Parshas Ki Sisa - Parah (5769)
Richard Lederer, the famous wordsmith and syndicated columnist on the craziness of the English language, writes at www.verbivore.com:
A palindrome is a word, a "word row," a sentence, or a longer statement that communicates the same message when the letters of which it is composed are read in reverse order. Palindromes make us exult, "Ah ha!" "Oh, ho!" "Hey, yeh!" "Yo boy!," "Yay!" "Wow!":Tut-Tut!" "Har-har!Rah-rah!" "Heh-heh!" "Hoorah! Har! Ooh!" and "Ahem! It's time. Ha!" rather than scratching your head like a dud, boob or poop and mumbling "huh?"
You are a palindromic child.

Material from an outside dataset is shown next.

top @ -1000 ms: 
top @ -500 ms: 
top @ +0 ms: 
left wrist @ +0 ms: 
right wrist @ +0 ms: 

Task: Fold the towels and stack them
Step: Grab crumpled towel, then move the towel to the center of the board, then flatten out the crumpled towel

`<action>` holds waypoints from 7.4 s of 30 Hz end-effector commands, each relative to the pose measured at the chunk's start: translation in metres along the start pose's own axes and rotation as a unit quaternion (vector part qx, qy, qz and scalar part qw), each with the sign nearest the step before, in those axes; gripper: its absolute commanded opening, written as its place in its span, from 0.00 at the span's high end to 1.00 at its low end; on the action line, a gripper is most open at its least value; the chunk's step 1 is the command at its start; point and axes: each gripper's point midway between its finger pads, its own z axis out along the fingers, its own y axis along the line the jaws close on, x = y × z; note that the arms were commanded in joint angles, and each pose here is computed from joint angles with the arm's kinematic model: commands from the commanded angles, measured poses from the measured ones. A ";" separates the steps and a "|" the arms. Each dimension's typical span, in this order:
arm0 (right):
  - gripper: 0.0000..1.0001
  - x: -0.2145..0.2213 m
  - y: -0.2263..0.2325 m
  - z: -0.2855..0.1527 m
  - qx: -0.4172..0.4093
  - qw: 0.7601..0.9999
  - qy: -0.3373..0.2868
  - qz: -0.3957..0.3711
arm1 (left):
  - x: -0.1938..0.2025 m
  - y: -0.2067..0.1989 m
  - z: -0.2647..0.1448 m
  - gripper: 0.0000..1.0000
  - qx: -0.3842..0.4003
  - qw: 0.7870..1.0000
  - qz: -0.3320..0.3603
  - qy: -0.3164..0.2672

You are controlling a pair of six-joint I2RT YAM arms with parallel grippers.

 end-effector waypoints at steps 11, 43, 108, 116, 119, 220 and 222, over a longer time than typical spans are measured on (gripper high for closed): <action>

Even before you were a tot playing with your sis and pup, you were the offspring of mom (a mama) and pop (a papa), or dad (a dada).
In the loopy universe of palindromes you'll find everything from the primordial MADAM, I'M ADAM (Adam's introduction of himself - in English, of course - how convenient - to Eve, the mother of all palindromes), to the epiphanous WON TON? NOT NOW, to the elegant A MAN, A PLAN, A CANAL, PANAMA, to the political STAR COMEDY BY DEMOCRATS, to the hiply contemporary MEN, I'M EMINEM, to the sinister NO, I TAIL A TERRORIST, SIR - OR RETALIATION!, to the wifty, wiggy, loopy, lunatic GO HANG A SALAMI; I'M A LASAGNA HOG, to the astonishingly long yet coherent DOC, NOTE, I DISSENT. A FAST NEVER PREVENTS A FATNESS. I DIET ON COD.
According to everyone’s favorite source of knowledge these days, Wikipedia, palindromes date back at least to 79 CE, as the palindromic Latin word square "Sator Arepo Tenet Opera Rotas" was found as a graffito at Herculaneum, buried by ash in that year.
But that’s what you get when you rely on user-generated, online encyclopedias …. The fact is that the palindrome is actually much older than that, as it can be found in the beginning of this week’s Torah portion, Parshas Ki Sisa. The Torah commands the Jewish people, “V’nasnu … every man shall give [an atonement for his soul] … a half-shekel ….”(Exodus 30:12-13). The Vilna Gaon points out that the Hebrew word v’nasnu – “and each man shall give” – is a palindrome. He also points out that the trop, or cantillation marks, on top of the word v’nasnu are kadma v’azla, which means to “be quick and go”.
He explains the meaning of this palindrome and trop with the help of an interesting passage in the Talmud in Shabbos 151b:
Rav Chiya said to his wife: ‘When a poor man comes to the door, be quick to give him bread, so that others will be quick to give bread to your children.’ She cried out: ‘You are cursing them [that they will have to rely on charity]!’ He said: ‘[While discussing the obligation incumbent upon every Jew to perform charitable deeds] the Torah (Deuteronomy 15:10) tells us – ‘For [biglal] because of this thing, G-d will bless you...’ - and it was taught in the school of Rabbi Yishmael, ‘The Hebrew phrasing ‘biglal’ implies that there is a revolving wheel, galgal, of fortunes in this world.’
Thus, says the Vilna Gaon, the Torah expresses the obligation to give charity as a palindrome which can be read equally backwards and forwards - v’nasnu – to remind us to give now, because one day we (or our children) might lose our money and need others to give us. This is also why the trop is kadma v’azla – be quick and go. As Rav Chiya taught his wife, we must “be quick” to give now while we still have, because one day our money might “go” away and we will be left with nothing to give.
We who live today in crazy financial times, when you’re rich one minute and totally broke the next – when Ponzi schemes can wipe out entire fortunes saved over a lifetime and leave people destitute with not a penny to give to charity – can fully appreciate the meaning of the Torah’s palindromic message. Nothing in life is guaranteed … so we need to do the best we can with what G-d has given us while we still have it.
There is hope, though. The wheel of fortune will eventually turn for the better, with G-d’s help. Things will improve. As the old palindrome goes: Are we not drawn onwards, we Jews, drawn onward to New Era?
And, of course, we can always look towards the Messianic Age, when all will be prosperous and financially well-off. As the famous Rabbi and poet, Avraham ibn Ezra once wrote (as a Hebrew palindrome, of course):
?אבי, א-ל חי שמך, למה מלך משיח לא יבא - “My Father, Living Lord is your name, why won't King Messiah come?”